Hello sweeties. I do apologise for being late with your horoscopes this month. I was due to organise our local Psychic Fair last week but it was all cancelled because of unforeseen circumstances. But here’s your January stars as promised:
Aries
Mar 21 – Apr 20
January is a great time for you to get out in that garden and start sorting it all out. That Christmas Tree that you lugged in the corner behind last year’s uneaten barbeque will need to go, as will that ‘For Sale’ sign that you hilariously nicked on the way home from that pub the night you ended up in bed with that salesperson from Superdrug. Lucky garden tool – the hoe.
Taurus
Apr 21 – May 21
Your bovine stock comes to your aid this month when you run out of Oxo cubes. Your planned meal for your illegal guests is in danger of falling flat on its face as you forget to get some gravy, but in an act of inspiration, you simply scratch your head hard enough over a saucepan to create a beautiful beefy broth to pour over the guests’ dinners.
Gemini
May 22 – Jun 22
As the sign of the twins, you have great fun shagging the same person.

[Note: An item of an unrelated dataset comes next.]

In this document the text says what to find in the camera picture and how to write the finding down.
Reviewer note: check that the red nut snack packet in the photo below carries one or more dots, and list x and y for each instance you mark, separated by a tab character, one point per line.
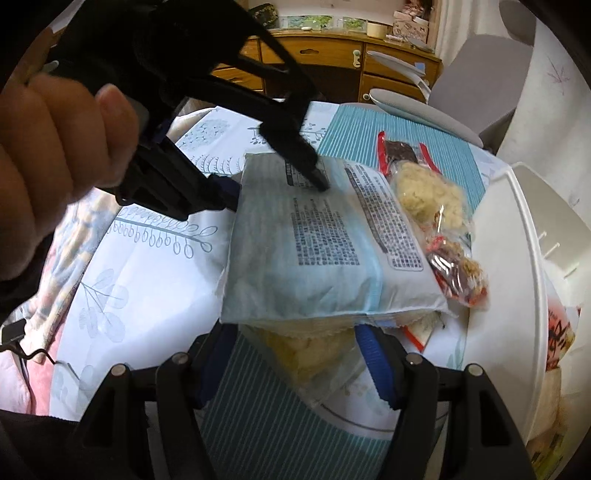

They are under the impression that they have one partner, when in fact, you’ve both been getting your end away. Just remember to play safe and have the same story. Lucky yellow-crescent shaped fruit– the banana.
Cancer
June 23 – July 23
The sign of the crab. Diddums.
Leo
July 24 – Aug 23
Ah Leo. Yet again, another brilliant month for anything you do. Things just can’t get any better for you can they?
Virgo
Aug 24 – Sep 23
I happened to meet a Virgo last week and they were very sweet and rather sexy. Your reading’s still shit though so I’m not going to bother giving it to you. Sorry.
Libra
Sept 24 – Oct 23
You’ll get a new job as a librarian this month Libra. But unfortunately, all the libraries are closed so there’s that. Romance is possible this month, but unlikely unless you get that halitosis sorted out pretty sharpish.
Scorpio
Oct 24 – Nov 22
Ooo. Evil Scorpios. Those nasty people who rub Vicks VapoGel over door handles and leave the toilet seat up. How heartless. Your nastiness doesn’t go unnoticed this month though and you are nominated for the “Nasty Person of the Week” Award at work. However, you’re beaten to the post by the guy who wiped his arse in the tissue that he left on the toilet roll for the next person to find. Pure. Evil.
Sagittarius
Nov 23 – Dec 21
Your new business of soup making goes from strength to strength and by the end of the month, you will own all the soup in the world. However, a minor discretion with a member of staff has you up in court in a case of sexual harassment. Deny it all and destroy all the Closed Circuit tape – go on – you can do it – you’re the boss.
Capricorn
Dec 22 – Jan 20
Enterprising Capricorns set up a new business too this month selling cock pills. You spend four solid weeks with your advisors, devising a clever marketing strategy. You final decision is to hack into every person’s email, send global emails to people and hope that it doesn’t go in their spam box. Unlucky Anti-virus programme– any.
Aquarius
Jan 21 – Feb 19
The watery sign of the zodiac. You’ll suffer from intimate moistness this month due to the soaring temperatures. Panty liners may be the answer although if it gets too bad, you can always try Toggles or Pampers. Remember to keep hydrated and to keep cool by not wearing any clothes.
Pisces
Feb 20 – Mar 20
All good things come to those who wait. Be sure to check out my readings for you next month.